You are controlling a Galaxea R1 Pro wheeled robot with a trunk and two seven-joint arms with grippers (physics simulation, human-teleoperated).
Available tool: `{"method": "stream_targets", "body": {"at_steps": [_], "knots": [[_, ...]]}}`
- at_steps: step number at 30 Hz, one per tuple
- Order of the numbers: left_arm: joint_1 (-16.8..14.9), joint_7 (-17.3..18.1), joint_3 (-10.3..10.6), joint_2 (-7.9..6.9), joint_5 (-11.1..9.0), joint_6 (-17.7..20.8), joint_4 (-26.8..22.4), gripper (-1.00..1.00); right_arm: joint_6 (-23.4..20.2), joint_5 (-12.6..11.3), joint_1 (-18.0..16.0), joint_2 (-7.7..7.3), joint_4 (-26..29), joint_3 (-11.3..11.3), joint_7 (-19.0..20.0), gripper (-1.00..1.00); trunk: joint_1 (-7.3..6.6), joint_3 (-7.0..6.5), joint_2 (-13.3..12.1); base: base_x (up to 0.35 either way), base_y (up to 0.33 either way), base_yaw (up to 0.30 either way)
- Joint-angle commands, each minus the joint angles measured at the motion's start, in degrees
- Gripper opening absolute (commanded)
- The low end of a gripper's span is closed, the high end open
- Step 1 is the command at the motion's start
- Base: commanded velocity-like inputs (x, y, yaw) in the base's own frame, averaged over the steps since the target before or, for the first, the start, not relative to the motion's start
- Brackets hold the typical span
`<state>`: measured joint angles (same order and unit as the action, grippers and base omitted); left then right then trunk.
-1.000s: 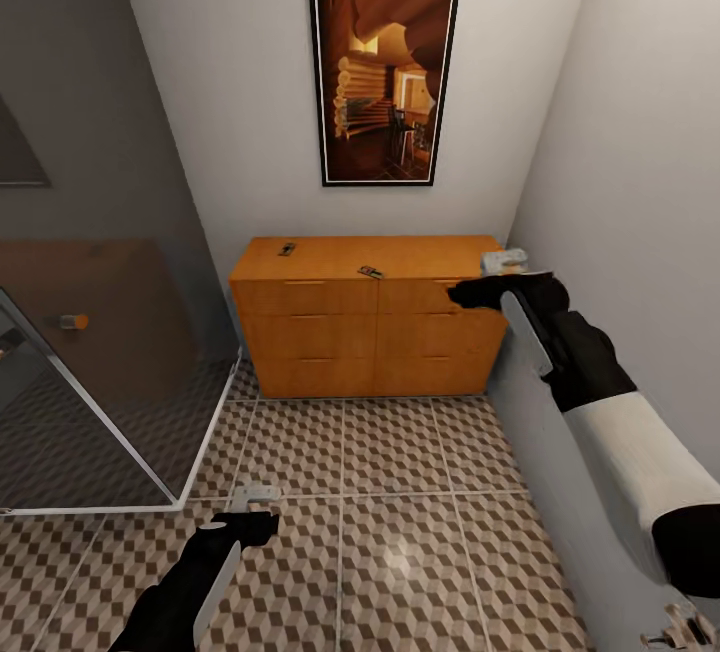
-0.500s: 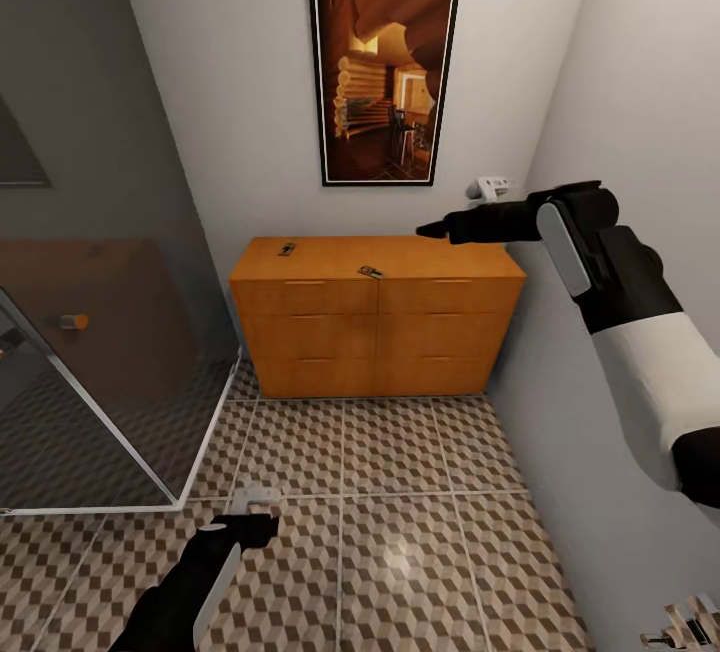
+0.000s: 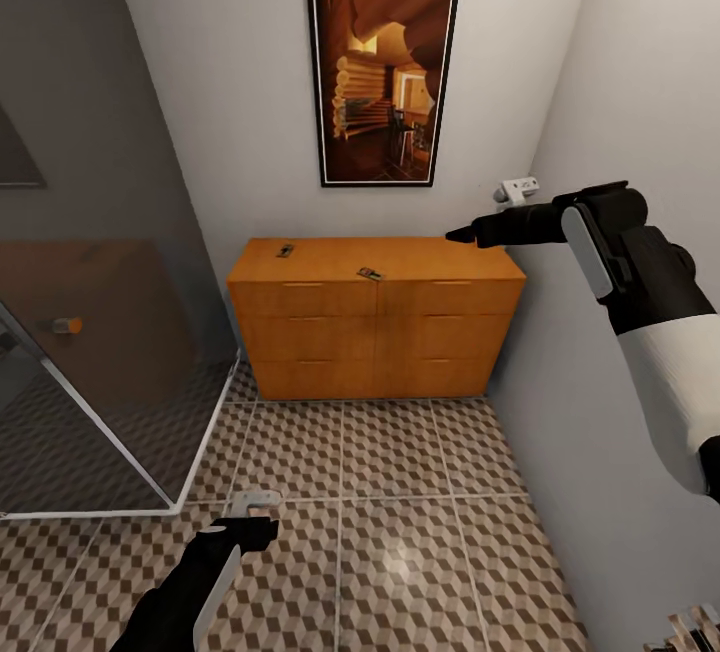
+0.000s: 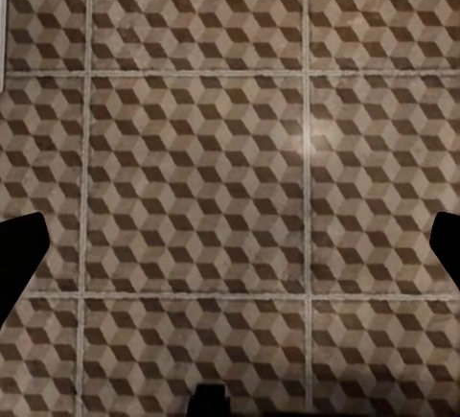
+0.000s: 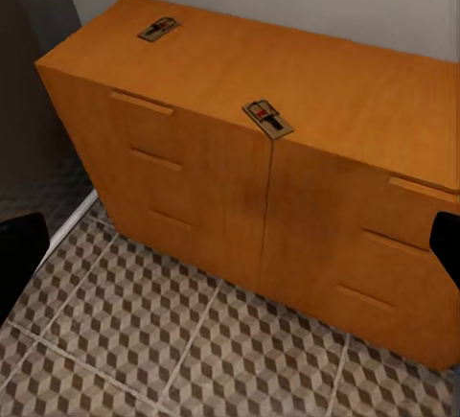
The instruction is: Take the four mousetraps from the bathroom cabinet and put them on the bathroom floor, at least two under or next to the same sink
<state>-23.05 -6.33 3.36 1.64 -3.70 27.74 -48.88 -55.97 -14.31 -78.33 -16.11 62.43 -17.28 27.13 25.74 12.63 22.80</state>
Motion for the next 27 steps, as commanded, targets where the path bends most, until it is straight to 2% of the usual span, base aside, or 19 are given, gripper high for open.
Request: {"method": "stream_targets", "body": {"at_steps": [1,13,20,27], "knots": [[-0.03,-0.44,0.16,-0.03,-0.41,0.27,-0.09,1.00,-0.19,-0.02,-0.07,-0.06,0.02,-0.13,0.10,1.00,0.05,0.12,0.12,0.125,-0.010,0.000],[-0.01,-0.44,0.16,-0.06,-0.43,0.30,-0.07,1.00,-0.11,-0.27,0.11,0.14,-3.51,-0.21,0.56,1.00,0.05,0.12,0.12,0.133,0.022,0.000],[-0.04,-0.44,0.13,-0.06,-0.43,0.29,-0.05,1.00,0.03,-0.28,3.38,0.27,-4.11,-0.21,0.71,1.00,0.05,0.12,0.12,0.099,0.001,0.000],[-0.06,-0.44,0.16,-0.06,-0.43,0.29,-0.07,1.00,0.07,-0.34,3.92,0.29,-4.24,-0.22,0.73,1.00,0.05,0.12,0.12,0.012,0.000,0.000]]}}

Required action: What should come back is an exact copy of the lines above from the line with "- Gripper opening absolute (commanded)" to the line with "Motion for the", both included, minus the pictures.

Solution to this problem:
- Gripper opening absolute (commanded)
- The low end of a gripper's span is closed, the high end open
- Step 1 is the command at the motion's start
- Base: commanded velocity-like inputs (x, y, yaw) in the base's own frame, averaged over the steps since the target before or, for the first, the start, not relative to the motion's start
- Brackets hold the typical span
`<state>`: measured joint angles (same order and unit as the action, grippers and base omitted); left then right then trunk.
-1.000s: 
-0.500s: 
+0.000s: 
+0.000s: 
+0.000s: 
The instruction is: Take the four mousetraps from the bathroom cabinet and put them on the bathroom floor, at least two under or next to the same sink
<state>-23.05 -6.33 3.36 1.64 -3.70 27.74 -48.88 -55.97 -14.31 -78.33 -16.11 62.43 -17.28 27.13 25.74 12.63 22.80</state>
Motion for the next 27 steps, as commanded, targets where the path bends most, until it is straight to 2% of the usual span, base aside, or 19 are given, gripper high for open.

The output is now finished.